**Brief:**
Restate word for word the entries below, starting at the line with "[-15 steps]" and ending at the line with "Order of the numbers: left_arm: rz". Keep both end lines and omit the pictures.

**Raw data:**
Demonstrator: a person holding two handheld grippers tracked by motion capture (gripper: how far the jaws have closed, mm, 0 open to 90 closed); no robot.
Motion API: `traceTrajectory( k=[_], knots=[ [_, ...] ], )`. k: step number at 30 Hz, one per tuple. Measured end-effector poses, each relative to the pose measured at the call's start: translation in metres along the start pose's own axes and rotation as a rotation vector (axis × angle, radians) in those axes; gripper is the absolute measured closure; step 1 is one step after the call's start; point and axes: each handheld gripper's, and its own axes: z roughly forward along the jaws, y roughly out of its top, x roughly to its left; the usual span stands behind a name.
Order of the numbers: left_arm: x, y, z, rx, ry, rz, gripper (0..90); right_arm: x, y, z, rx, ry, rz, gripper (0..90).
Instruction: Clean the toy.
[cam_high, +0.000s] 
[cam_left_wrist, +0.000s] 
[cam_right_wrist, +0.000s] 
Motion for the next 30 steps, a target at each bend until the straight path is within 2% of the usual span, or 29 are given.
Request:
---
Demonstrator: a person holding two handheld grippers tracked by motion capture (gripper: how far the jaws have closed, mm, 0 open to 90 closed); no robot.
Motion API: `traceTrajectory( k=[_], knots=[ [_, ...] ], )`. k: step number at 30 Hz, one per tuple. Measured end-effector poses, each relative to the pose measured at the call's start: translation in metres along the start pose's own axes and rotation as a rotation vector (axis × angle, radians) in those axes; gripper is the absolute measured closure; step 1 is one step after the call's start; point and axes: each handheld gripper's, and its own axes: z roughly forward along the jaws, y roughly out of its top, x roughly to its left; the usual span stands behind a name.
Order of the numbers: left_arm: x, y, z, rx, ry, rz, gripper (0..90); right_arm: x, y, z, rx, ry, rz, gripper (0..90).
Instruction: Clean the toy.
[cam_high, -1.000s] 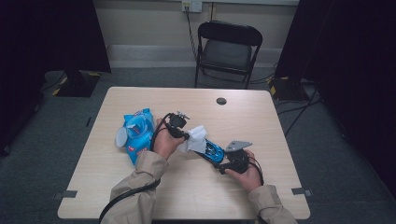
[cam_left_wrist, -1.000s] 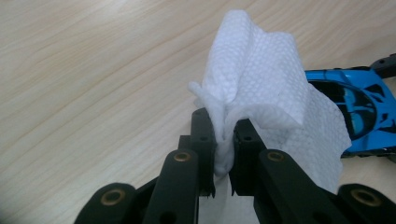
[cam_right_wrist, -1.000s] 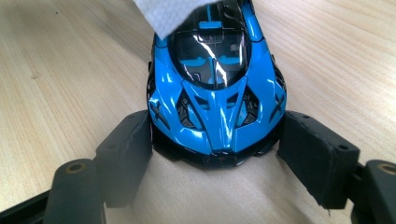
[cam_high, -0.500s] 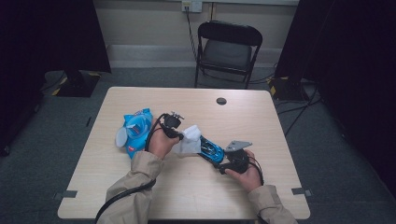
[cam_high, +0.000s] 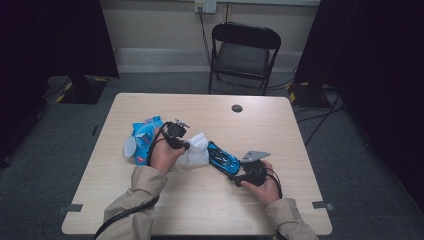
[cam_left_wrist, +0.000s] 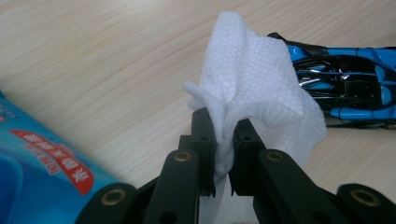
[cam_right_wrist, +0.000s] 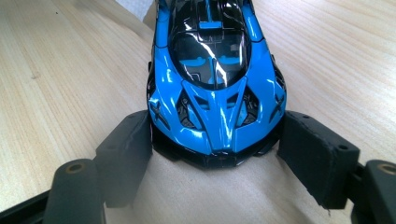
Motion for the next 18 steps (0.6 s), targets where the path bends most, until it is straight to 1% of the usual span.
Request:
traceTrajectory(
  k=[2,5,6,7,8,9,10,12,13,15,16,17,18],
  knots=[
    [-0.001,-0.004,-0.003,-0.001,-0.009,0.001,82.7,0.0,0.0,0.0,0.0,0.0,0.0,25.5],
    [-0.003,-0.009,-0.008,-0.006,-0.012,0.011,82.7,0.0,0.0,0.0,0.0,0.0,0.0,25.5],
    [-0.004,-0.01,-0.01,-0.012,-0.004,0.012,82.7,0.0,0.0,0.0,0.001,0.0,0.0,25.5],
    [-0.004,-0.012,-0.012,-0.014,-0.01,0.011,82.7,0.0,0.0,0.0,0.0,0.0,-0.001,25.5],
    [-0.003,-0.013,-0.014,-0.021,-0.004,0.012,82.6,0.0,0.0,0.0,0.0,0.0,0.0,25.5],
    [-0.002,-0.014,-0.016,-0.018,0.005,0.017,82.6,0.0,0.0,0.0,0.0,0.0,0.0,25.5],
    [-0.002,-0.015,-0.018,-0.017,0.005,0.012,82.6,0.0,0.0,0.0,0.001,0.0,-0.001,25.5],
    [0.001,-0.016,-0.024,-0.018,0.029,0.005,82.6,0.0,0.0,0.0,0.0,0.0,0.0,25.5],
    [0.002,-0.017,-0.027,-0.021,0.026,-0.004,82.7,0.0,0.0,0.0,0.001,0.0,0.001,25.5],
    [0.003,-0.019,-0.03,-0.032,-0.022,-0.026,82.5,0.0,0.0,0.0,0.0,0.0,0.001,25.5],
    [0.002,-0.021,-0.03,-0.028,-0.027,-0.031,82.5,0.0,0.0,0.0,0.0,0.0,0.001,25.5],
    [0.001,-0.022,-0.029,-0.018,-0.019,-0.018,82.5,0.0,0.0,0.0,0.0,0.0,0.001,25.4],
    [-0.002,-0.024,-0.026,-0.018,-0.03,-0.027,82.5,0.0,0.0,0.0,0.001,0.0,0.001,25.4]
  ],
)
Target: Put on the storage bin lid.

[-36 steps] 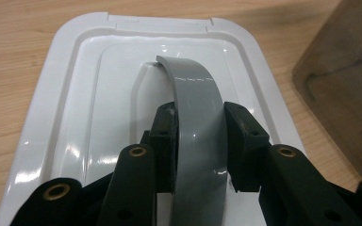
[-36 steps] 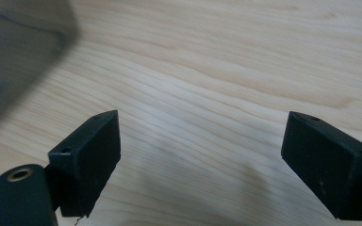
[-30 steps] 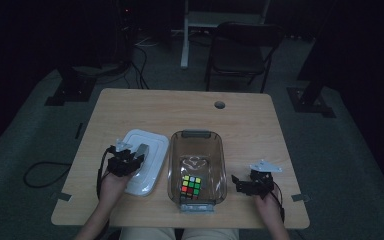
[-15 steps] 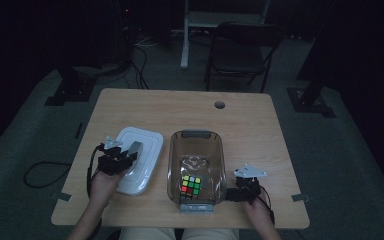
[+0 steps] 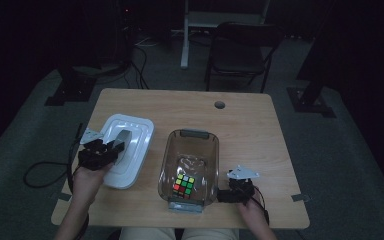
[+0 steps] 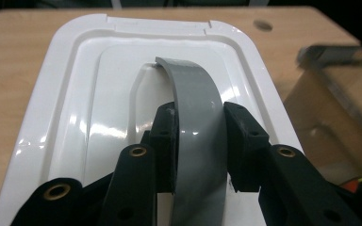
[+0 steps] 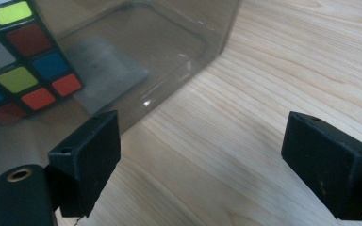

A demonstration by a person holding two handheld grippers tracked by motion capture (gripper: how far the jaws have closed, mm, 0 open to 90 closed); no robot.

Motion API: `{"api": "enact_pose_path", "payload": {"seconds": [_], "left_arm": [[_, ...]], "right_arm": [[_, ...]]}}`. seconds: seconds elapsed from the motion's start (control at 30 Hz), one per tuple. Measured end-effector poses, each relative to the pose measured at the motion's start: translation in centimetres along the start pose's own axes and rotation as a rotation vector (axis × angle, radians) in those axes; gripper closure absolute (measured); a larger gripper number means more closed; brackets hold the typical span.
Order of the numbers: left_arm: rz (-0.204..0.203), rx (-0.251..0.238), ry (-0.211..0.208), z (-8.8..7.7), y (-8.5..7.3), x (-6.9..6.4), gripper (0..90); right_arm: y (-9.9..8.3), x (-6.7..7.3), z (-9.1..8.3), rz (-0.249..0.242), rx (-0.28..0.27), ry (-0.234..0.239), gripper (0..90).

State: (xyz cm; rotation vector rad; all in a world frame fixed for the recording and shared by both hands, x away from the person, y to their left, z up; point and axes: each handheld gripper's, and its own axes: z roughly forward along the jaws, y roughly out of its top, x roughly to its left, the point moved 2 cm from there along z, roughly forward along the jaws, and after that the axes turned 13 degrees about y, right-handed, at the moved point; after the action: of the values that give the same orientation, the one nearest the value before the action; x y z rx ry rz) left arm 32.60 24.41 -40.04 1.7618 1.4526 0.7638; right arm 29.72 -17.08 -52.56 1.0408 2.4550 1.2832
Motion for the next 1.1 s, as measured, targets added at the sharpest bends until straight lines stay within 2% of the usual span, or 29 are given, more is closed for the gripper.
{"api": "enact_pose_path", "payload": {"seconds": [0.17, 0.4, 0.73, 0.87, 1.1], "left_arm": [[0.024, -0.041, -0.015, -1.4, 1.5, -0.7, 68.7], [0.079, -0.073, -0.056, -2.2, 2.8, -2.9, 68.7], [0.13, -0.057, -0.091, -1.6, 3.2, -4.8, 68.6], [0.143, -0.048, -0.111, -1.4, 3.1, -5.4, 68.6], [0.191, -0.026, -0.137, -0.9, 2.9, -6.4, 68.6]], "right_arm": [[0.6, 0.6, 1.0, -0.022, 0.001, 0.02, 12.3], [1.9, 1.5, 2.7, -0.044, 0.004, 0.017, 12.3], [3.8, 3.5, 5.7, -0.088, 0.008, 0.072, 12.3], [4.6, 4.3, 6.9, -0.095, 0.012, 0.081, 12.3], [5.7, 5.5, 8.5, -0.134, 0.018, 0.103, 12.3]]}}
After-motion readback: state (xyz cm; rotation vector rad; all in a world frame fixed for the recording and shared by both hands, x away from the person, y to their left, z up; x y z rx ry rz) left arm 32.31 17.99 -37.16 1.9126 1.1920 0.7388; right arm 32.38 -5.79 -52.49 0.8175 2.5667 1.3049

**Task output:**
[-15 steps] 
[+0 steps] 
[+0 steps] 
[+0 steps] 

A demonstration by a person holding two handheld grippers tracked by motion capture (gripper: how far the jaws have closed, mm, 0 open to 90 closed); no robot.

Motion API: `{"api": "enact_pose_path", "payload": {"seconds": [_], "left_arm": [[_, ...]], "right_arm": [[_, ...]]}}`. seconds: seconds elapsed from the motion's start (control at 30 Hz), one per tuple. Measured end-effector poses, each relative to the pose measured at the motion's start: translation in centimetres along the start pose's own axes and rotation as a rotation vector (axis × angle, radians) in those axes; gripper closure absolute (measured); a larger gripper number means more closed; brackets hold the typical span.
Order of the numbers: left_arm: rz (-0.204..0.203), rx (-0.251..0.238), ry (-0.211..0.208), z (-8.8..7.7), y (-8.5..7.3), x (-6.9..6.4), gripper (0..90); right_arm: y (-9.9..8.3), x (-6.7..7.3), z (-9.1..8.3), rz (-0.249..0.242), rx (-0.28..0.27), ry (-0.234..0.239), gripper (0..90).

That finishes the exercise, with nothing more to add.